Retype verbatim the lines of the listing, from the very first through the line with "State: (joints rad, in".

--- PROVIDED DATA Enclosed Below ---

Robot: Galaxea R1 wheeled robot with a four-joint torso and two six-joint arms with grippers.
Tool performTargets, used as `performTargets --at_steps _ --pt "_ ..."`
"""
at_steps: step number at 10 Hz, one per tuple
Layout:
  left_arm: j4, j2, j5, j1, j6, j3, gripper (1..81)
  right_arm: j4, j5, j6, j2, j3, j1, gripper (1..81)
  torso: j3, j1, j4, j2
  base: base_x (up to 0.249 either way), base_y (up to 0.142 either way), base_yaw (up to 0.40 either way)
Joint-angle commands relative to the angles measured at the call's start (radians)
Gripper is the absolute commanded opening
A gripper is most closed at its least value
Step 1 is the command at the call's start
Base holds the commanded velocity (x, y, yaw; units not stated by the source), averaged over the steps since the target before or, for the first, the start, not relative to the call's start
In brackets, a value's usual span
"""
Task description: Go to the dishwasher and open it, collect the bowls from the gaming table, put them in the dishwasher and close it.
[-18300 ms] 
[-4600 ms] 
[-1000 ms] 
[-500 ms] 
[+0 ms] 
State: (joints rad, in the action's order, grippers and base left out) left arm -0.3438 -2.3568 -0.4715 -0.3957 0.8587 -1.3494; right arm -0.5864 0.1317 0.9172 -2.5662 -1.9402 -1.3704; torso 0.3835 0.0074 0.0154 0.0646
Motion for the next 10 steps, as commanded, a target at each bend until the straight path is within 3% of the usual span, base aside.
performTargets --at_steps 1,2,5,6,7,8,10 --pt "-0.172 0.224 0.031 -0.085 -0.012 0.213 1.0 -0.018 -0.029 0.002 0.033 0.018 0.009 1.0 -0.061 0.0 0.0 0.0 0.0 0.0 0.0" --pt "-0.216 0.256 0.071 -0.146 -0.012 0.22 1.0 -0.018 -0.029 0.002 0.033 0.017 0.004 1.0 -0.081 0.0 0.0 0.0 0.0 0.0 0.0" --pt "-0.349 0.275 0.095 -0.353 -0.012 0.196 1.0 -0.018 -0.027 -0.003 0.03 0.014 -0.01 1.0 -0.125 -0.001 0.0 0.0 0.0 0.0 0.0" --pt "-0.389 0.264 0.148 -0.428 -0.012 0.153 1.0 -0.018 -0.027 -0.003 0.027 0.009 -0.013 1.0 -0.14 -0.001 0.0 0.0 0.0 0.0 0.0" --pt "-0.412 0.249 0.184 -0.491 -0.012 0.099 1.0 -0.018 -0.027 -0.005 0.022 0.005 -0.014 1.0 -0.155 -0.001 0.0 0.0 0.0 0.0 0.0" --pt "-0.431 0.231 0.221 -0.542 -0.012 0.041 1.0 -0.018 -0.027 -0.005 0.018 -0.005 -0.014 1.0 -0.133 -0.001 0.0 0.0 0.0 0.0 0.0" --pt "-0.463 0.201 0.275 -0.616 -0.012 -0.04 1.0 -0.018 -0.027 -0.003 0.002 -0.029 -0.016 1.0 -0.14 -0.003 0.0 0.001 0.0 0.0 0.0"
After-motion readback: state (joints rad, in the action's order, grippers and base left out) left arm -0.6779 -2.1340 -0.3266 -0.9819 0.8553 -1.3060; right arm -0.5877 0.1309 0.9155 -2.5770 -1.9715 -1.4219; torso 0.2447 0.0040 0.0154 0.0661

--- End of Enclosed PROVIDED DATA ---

**ANSWER TO THIS TASK**
Robot: Galaxea R1 wheeled robot with a four-joint torso and two six-joint arms with grippers.
Tool performTargets, used as `performTargets --at_steps _ --pt "_ ..."`
"""
at_steps: step number at 10 Hz, one per tuple
Layout:
  left_arm: j4, j2, j5, j1, j6, j3, gripper (1..81)
  right_arm: j4, j5, j6, j2, j3, j1, gripper (1..81)
  torso: j3, j1, j4, j2
  base: base_x (up to 0.249 either way), base_y (up to 0.142 either way), base_yaw (up to 0.40 either way)
Joint-angle commands relative to the angles measured at the call's start (radians)
Gripper is the absolute commanded opening
A gripper is most closed at its least value
Step 1 is the command at the call's start
Base holds the commanded velocity (x, y, yaw; units not stated by the source), averaged over the steps since the target before or, for the first, the start, not relative to the call's start
In brackets, a value's usual span
"""
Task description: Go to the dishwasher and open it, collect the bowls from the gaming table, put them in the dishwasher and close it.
[-18300 ms] 
[-4600 ms] 
[-1000 ms] 
[-500 ms] 
[+0 ms] 
State: (joints rad, in the action's order, grippers and base left out) left arm -0.3438 -2.3568 -0.4715 -0.3957 0.8587 -1.3494; right arm -0.5864 0.1317 0.9172 -2.5662 -1.9402 -1.3704; torso 0.3835 0.0074 0.0154 0.0646

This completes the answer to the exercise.